62On the related summary offence of unlawful assault, you are convicted and sentenced to seven days imprisonment.
63On each of the two failure to store a firearm or ammunition charges, you are convicted and fined $300 on each charge.
64I direct that one month of the sentence on Charge 1 be served cumulatively on the sentence on Charge 2, making a total effective sentence of 10 months’ imprisonment, with a community corrections order of 30 months, with an unpaid work component of 250 hours. The total fine for the firearms offences is $600.
65I note that there is no pre-sentence detention to declare.
CCO
66I am going to read you the conditions of the Community Corrections Order; that will be a duration of 30 months.
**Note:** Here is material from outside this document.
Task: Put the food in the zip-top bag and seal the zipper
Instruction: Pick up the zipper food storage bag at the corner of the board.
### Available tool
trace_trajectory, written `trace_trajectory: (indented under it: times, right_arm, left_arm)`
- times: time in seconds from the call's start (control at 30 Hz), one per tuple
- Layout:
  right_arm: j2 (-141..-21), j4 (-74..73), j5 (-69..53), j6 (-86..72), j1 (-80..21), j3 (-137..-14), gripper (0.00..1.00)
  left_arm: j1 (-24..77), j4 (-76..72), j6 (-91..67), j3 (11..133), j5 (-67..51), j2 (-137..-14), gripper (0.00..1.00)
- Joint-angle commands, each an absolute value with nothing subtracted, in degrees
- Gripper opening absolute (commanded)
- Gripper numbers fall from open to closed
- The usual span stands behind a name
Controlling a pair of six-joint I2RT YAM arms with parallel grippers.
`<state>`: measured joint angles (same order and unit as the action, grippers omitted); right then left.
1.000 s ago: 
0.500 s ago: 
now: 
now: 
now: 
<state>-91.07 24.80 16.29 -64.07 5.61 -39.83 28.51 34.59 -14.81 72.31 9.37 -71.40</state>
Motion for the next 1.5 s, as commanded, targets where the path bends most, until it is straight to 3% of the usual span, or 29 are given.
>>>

Once I have read through the conditions, I will allow you to take some advice from Mr McGarvie and I will be asking you whether you consent to the making of that order.
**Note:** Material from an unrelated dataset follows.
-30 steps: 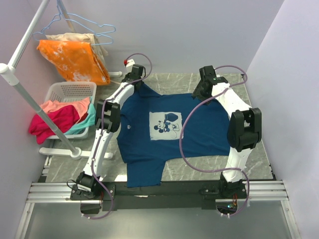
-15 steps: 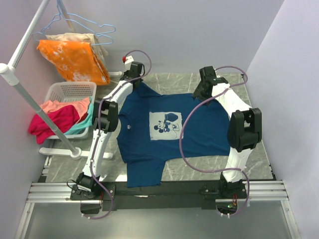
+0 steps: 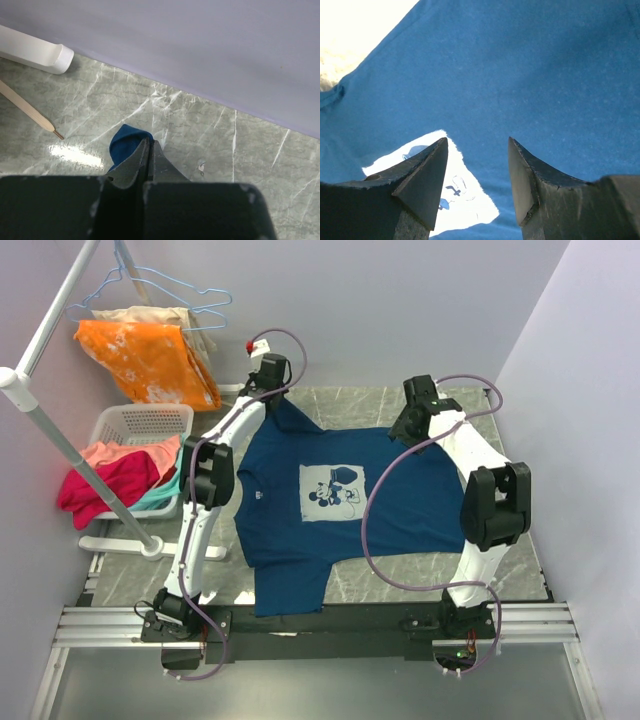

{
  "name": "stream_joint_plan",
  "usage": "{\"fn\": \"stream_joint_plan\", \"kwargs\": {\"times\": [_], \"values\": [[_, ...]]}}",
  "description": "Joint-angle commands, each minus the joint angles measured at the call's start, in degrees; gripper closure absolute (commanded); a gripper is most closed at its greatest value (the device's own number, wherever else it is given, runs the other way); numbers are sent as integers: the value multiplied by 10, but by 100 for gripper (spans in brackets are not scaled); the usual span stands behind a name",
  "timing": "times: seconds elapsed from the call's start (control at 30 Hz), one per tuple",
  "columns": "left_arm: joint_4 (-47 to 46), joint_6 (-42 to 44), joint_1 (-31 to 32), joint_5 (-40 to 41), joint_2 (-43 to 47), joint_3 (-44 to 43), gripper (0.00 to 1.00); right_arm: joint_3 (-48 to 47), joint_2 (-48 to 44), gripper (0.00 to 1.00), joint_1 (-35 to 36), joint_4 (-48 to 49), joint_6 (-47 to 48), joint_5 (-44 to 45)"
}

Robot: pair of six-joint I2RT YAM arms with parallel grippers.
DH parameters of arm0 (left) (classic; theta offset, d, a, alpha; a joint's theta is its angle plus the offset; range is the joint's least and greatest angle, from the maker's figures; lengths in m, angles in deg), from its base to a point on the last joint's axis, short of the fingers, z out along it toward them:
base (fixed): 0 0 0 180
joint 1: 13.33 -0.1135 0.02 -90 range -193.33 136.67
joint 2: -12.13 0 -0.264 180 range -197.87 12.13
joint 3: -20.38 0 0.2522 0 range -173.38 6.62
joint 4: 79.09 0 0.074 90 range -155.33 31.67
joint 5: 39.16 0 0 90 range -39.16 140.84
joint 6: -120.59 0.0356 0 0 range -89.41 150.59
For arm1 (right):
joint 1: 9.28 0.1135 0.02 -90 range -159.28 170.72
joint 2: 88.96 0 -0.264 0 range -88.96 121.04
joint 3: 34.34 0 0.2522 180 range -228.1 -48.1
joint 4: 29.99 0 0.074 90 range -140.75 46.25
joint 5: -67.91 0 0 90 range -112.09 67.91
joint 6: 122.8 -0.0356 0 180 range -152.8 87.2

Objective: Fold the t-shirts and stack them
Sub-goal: Fold the tshirt

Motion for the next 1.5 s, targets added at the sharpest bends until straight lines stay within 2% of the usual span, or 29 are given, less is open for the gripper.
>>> {"fn": "stream_joint_plan", "kwargs": {"times": [0.0,0.23,0.57,0.87,1.03,1.3,1.47], "values": [[1,12,3,-1,23,-22,99,8,-33,42,-5,12,-6,13],[52,-16,6,-1,59,0,99,-2,-34,41,-15,-10,-9,19],[86,-24,28,-6,163,113,99,14,-14,37,-87,-6,-23,0],[145,-17,30,-39,194,63,99,3,21,36,-107,5,-27,-10],[176,-27,39,-30,225,76,99,-9,33,36,-107,8,-31,-18],[223,-54,60,-29,297,160,99,6,38,37,-107,23,-35,-33],[257,-81,62,-54,288,217,99,8,38,38,-107,23,-34,-35]]}}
67You will be first subject to the standard conditions of a CCO. That means, importantly, that you must not commit any other offences that are punishable by imprisonment during the 30-month period. If you do, you will be brought back to court before me and, in all likelihood, resentenced.
68You must report to the Seymour Community Corrections Service within two days of your release from custody. So within two days of your release, you go to Seymour CCS.
69You are required to advise your supervisor in the corrections office of any change of address where you are living or working, and you must do so within two clear working days.
70It is a term of all community corrections orders that you must submit to visits as directed and you must obey all of the instructions and directions of a Community Corrections officer. You are not able to leave the State of Victoria without their prior permission, and that is for the entire 30 months.
Special Conditions
71I attach one special condition, and that is that I require you to perform 250 hours of unpaid community work over the term of this order. I have considered but am not imposing further rehabilitative programs, in the light of the work you have already done and noting the recommendations made by corrections, in particular, that minimising interventions in cases such as yours assists to maintain a low risk of recidivism.
72Mr McGarvie, would you give some advice and take instructions and then I’ll be asking whether your client will consent, and then we’ll also prepare the paperwork for him sign.
73I make the disposal and forfeiture orders as sought.
74And I wish to thank counsel for their assistance in this case, which was of an exceptionally high standard, and please convey that to Mr Cordy as well, Mr Tudehope. Thank you.